Instructions for the task: Having found the line containing "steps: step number" in the data below, reproduce that line and each one after it to the end, exactly, and include nothing else.

Material provided:
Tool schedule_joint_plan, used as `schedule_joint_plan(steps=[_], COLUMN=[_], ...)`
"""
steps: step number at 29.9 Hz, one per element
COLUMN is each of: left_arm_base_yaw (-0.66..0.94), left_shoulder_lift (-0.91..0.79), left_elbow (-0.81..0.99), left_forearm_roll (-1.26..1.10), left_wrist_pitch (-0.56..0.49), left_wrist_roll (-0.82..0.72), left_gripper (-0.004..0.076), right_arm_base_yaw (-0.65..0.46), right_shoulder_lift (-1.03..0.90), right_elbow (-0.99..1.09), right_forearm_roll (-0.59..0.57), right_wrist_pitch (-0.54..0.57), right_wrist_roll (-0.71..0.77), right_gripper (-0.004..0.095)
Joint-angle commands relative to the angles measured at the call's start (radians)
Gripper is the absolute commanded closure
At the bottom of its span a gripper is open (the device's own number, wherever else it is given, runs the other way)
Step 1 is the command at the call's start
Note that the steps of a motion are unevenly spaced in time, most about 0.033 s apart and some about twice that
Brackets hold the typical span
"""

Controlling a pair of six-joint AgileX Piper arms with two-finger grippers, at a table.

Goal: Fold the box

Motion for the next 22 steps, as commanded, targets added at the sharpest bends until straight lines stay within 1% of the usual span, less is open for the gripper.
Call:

Problem solution:
steps: step number at 29.9 Hz, one per element
COLUMN is each of: left_arm_base_yaw (-0.66..0.94), left_shoulder_lift (-0.91..0.79), left_elbow (-0.81..0.99), left_forearm_roll (-1.26..1.10), left_wrist_pitch (-0.56..0.49), left_wrist_roll (-0.82..0.72), left_gripper (-0.004..0.076), right_arm_base_yaw (-0.65..0.46), right_shoulder_lift (-1.03..0.90), right_elbow (-0.99..1.09), right_forearm_roll (-0.59..0.57), right_wrist_pitch (-0.54..0.57), right_wrist_roll (-0.71..0.77), right_gripper (-0.004..0.095)
Joint-angle commands relative to the angles measured at the call's start (radians)
Gripper is the absolute commanded closure
At the bottom of its span a gripper is open (the device's own number, wherever else it is given, runs the other way)
Step 1 is the command at the call's start
Note that the steps of a motion are unevenly spaced in time, most about 0.033 s apart and some about twice that
Brackets hold the typical span
"""

Controlling a pair of six-joint AgileX Piper arms with two-finger grippers, at a table.

Goal: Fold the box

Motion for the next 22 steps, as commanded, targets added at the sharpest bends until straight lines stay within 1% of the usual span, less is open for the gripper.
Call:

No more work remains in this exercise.